Since today I’m getting many 400 errors when sending requests to analyze jpeg images using the openai library (OpenAI.chat.completions.create, model: “gpt-4-vision-preview”). It seems quite inconsistent/flaky too, as they do not appear for every image and rerunning sometimes solves the issue. The error specifically:
Error code: 400 - {‘error’: {‘message’: “You uploaded an unsupported image. Please make sure your image is below 20 MB in size and is of one the following formats: [‘png’, ‘jpeg’, ‘gif’, ‘webp’].”, ‘type’: ‘invalid_request_error’, ‘param’: None, ‘code’: ‘image_parse_error’}}.
I’m sending the base64 representation of the image ( i.e. through the image_url object inside of the message content; ‘data:image/jpeg;base64’ ), compressed within 20MB, and also saved it locally to verify manually and all seems fine and in line with the requirements.
I’m only experiencing these errors since today so it seems like a bug was introduced today/yesterday. Can you please have a look into this?
Also, if anyone has any insights into this, it’d be much appreciated. May you need any more information from my side, please let me know!
There’s really no need to be sending something that big.
The vision endpoint will resize the longest dimension to be under 2048 pixels, and then resize so the shortest dimension is max 768.
That makes a standard 3:2 ratio picture out of a camera or phone be 1152x768 - and then you also pay for 6 tiles, a tile being the 512x512 underlying vision model unit.
That 1152x768 that the AI actually sees then: maximum 2.66MB with lossless image, and lossless PNG with compression, closer to 1.5MB.
Smart image resizing before sending will help your budget, improve the speed server-side by eliminating resize (and perhaps improve the symptoms), and cut down on the network transmission.
Thank you for the advice! I’m definitely not sending images anywhere close to 20MB. I mentioned it being within those limits to indicate that the size should not be the cause of the problem - it being within the accepted limits. FYI: I automatically rescale the images I’m sending, generally they’ll be around 1MB-2MB. They’re high resolution though, like 8000x12000, due to upscaling software used. So I also resize them to be within reasonable limits ( 10 megapixels ), although this should already happen when setting the detail=‘low’ param on the API.
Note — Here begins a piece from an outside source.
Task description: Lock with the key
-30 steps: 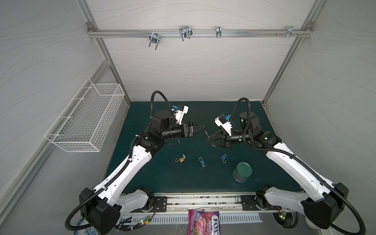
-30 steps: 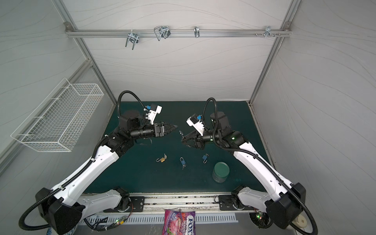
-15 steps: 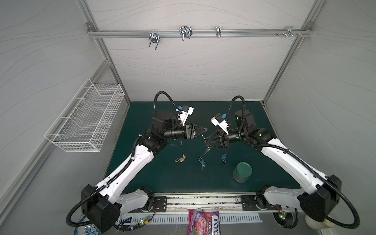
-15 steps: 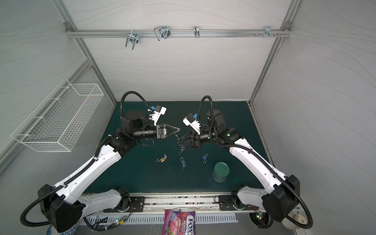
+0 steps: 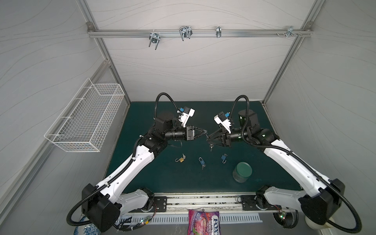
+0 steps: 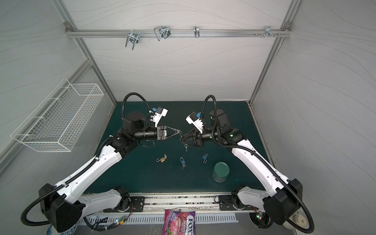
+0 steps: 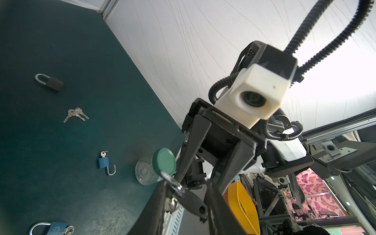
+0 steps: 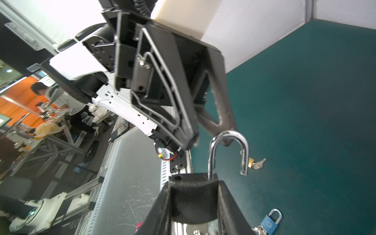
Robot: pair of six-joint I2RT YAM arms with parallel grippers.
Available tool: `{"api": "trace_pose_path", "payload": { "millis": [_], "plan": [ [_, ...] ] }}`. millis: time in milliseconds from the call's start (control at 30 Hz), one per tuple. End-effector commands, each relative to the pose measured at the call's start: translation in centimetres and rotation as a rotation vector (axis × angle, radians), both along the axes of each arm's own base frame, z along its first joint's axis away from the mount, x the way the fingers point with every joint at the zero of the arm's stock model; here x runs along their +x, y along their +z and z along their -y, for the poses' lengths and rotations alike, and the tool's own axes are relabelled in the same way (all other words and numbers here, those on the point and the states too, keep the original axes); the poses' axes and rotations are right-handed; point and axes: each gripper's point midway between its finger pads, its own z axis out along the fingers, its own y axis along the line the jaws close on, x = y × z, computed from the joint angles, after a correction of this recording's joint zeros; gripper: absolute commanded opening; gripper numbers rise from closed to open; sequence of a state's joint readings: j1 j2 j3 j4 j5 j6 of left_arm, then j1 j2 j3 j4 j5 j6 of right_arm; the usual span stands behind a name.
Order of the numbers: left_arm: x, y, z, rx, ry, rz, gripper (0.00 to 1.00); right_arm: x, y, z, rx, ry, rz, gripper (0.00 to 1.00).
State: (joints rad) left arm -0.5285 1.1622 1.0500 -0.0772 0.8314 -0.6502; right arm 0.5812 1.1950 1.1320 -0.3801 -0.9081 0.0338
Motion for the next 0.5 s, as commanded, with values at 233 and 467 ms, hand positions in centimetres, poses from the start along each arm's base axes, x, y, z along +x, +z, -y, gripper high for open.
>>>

As for the pricing, I believe this shouldn’t make a difference as I’m using this detail = ‘low’ setting, i.e. low resolution mode
For the model input, yes. I believe it gets rescaled to that automatically in the pipeline on OpenAI’s side from the API to the model, when using the low-res mode. I’ve been sending larger resolution images using the low-res mode since it launched and has always worked fine.
Quoting from their own documentation:
A 4096 x 8192 image in detail: low most costs 85 tokens
Regardless of input size, low detail images are a fixed cost.
The “magnets” screen grab (looks like you also transcribe Feynman) is 1194x908
That is resized by the API to 1010x768.
It may be that the vision model doesn’t like black in the resulting four tiles and the extra fill.
Sending at under 512x512 and/or setting API quality parameter to “low” may make these problems go away, especially when source is SD video that is under 640x480.
Hey! This image also works for me, it might have to do with some formatting change from being uploaded to the forum platform and then downloaded by me.
Unfortunately still no response from help.openai.com. I’ve temporarily built in an autonomous retry mechanism that’ll eventually process all, but it’s far from ideal.
I agree, I’m experiencing the exact same non-deterministic behavior. I’ve retried the same image multiple times, and sometimes it’ll go through fine, other times it won’t. Also it can get through the 1st or 2nd time, but it can also take many retries, it’s very flaky.